> [Instructions to follow]:
The records follow. Retype them without a single change.

[Extracted records]
----
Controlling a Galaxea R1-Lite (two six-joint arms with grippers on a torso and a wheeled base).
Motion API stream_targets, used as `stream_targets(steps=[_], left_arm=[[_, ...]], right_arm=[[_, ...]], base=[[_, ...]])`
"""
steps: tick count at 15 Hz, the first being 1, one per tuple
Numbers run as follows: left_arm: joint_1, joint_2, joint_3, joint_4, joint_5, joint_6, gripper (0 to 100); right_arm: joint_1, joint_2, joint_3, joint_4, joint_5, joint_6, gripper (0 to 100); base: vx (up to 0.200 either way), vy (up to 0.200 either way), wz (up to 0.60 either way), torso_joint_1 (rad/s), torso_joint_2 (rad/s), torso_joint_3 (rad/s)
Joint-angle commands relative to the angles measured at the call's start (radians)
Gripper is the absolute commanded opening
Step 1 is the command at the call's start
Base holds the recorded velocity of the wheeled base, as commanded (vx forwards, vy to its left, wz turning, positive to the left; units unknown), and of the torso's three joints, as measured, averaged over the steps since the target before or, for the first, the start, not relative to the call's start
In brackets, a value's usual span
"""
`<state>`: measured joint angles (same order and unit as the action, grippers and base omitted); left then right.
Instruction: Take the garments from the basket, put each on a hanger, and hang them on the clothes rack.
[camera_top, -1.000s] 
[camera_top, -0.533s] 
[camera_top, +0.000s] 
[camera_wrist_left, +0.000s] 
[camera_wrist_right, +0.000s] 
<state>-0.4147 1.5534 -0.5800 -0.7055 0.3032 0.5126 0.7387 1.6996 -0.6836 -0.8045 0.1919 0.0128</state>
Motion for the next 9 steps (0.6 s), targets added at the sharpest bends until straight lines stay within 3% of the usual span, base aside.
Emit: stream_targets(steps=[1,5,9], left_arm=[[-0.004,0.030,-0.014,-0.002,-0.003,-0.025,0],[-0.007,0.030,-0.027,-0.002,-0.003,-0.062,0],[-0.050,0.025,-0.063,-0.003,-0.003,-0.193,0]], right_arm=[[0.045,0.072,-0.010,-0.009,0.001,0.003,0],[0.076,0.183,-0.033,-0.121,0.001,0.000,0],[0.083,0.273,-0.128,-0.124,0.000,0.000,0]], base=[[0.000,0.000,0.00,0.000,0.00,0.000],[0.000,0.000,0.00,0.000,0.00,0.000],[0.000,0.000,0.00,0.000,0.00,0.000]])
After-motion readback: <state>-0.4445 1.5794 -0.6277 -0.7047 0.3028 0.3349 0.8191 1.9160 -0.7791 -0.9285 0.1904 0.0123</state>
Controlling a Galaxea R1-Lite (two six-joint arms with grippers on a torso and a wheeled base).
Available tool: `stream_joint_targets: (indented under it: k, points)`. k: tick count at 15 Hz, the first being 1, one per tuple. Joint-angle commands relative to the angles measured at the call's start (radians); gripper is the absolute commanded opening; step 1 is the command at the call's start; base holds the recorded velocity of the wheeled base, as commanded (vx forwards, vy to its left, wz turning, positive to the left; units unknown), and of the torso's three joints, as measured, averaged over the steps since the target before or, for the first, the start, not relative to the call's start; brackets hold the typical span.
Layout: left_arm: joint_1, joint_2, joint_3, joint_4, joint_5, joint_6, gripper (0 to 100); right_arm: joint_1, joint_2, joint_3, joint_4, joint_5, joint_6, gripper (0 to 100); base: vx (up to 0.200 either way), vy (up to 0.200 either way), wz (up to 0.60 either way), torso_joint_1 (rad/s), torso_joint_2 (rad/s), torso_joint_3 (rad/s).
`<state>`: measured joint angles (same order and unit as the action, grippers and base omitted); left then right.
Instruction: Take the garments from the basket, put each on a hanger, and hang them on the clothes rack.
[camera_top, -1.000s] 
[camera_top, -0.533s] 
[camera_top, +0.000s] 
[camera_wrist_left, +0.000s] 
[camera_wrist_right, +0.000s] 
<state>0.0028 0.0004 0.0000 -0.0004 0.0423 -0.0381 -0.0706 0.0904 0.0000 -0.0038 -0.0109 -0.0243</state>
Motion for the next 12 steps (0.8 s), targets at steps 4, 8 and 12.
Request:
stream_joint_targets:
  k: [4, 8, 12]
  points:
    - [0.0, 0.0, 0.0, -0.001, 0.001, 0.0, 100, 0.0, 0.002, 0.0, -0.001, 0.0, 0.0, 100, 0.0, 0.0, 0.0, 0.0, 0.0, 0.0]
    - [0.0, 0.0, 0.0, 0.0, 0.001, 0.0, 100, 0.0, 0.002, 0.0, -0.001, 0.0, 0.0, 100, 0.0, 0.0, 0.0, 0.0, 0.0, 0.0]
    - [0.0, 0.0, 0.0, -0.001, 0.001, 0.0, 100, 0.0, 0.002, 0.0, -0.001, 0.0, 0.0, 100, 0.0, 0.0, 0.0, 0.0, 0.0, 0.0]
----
> [Solution to this task]:
Controlling a Galaxea R1-Lite (two six-joint arms with grippers on a torso and a wheeled base).
Motion API stream_targets, used as `stream_targets(steps=[_], left_arm=[[_, ...]], right_arm=[[_, ...]], base=[[_, ...]])`
"""
steps: tick count at 15 Hz, the first being 1, one per tuple
Numbers run as follows: left_arm: joint_1, joint_2, joint_3, joint_4, joint_5, joint_6, gripper (0 to 100); right_arm: joint_1, joint_2, joint_3, joint_4, joint_5, joint_6, gripper (0 to 100); base: vx (up to 0.200 either way), vy (up to 0.200 either way), wz (up to 0.60 either way), torso_joint_1 (rad/s), torso_joint_2 (rad/s), torso_joint_3 (rad/s)
Joint-angle commands relative to the angles measured at the call's start (radians)
Gripper is the absolute commanded opening
Step 1 is the command at the call's start
Base holds the recorded velocity of the wheeled base, as commanded (vx forwards, vy to its left, wz turning, positive to the left; units unknown), and of the torso's three joints, as measured, averaged over the steps since the target before or, for the first, the start, not relative to the call's start
In brackets, a value's usual span
"""
`<state>`: measured joint angles (same order and unit as the action, grippers and base omitted); left then right.
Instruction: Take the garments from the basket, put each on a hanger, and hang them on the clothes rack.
[camera_top, -1.000s] 
[camera_top, -0.533s] 
[camera_top, +0.000s] 
[camera_wrist_left, +0.000s] 
[camera_wrist_right, +0.000s] 
<state>-0.4147 1.5534 -0.5800 -0.7055 0.3032 0.5126 0.7387 1.6996 -0.6836 -0.8045 0.1919 0.0128</state>
Motion for the next 9 steps (0.6 s), targets added at the sharpest bends until straight lines stay within 3% of the usual span, base aside.
Emit: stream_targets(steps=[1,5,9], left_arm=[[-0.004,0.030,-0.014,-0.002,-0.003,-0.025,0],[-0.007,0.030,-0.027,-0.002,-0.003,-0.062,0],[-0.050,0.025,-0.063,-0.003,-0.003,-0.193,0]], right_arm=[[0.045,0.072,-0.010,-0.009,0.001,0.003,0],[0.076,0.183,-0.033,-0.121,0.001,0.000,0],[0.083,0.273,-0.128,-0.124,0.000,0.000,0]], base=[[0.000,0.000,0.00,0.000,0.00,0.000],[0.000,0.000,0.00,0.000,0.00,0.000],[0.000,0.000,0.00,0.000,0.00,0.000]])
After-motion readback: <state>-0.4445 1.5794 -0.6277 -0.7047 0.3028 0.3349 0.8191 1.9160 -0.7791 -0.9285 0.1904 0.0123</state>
Controlling a Galaxea R1-Lite (two six-joint arms with grippers on a torso and a wheeled base).
Available tool: `stream_joint_targets: (indented under it: k, points)`. k: tick count at 15 Hz, the first being 1, one per tuple. Joint-angle commands relative to the angles measured at the call's start (radians); gripper is the absolute commanded opening; step 1 is the command at the call's start; base holds the recorded velocity of the wheeled base, as commanded (vx forwards, vy to its left, wz turning, positive to the left; units unknown), and of the torso's three joints, as measured, averaged over the steps since the target before or, for the first, the start, not relative to the call's start; brackets hold the typical span.
Layout: left_arm: joint_1, joint_2, joint_3, joint_4, joint_5, joint_6, gripper (0 to 100); right_arm: joint_1, joint_2, joint_3, joint_4, joint_5, joint_6, gripper (0 to 100); base: vx (up to 0.200 either way), vy (up to 0.200 either way), wz (up to 0.60 either way), torso_joint_1 (rad/s), torso_joint_2 (rad/s), torso_joint_3 (rad/s).
`<state>`: measured joint angles (same order and unit as the action, grippers and base omitted); left then right.
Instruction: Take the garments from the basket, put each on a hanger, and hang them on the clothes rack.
[camera_top, -1.000s] 
[camera_top, -0.533s] 
[camera_top, +0.000s] 
[camera_wrist_left, +0.000s] 
[camera_wrist_right, +0.000s] 
<state>0.0028 0.0004 0.0000 -0.0004 0.0423 -0.0381 -0.0706 0.0904 0.0000 -0.0038 -0.0109 -0.0243</state>
Motion for the next 12 steps (0.8 s), targets at steps 4, 8 and 12.
Request:
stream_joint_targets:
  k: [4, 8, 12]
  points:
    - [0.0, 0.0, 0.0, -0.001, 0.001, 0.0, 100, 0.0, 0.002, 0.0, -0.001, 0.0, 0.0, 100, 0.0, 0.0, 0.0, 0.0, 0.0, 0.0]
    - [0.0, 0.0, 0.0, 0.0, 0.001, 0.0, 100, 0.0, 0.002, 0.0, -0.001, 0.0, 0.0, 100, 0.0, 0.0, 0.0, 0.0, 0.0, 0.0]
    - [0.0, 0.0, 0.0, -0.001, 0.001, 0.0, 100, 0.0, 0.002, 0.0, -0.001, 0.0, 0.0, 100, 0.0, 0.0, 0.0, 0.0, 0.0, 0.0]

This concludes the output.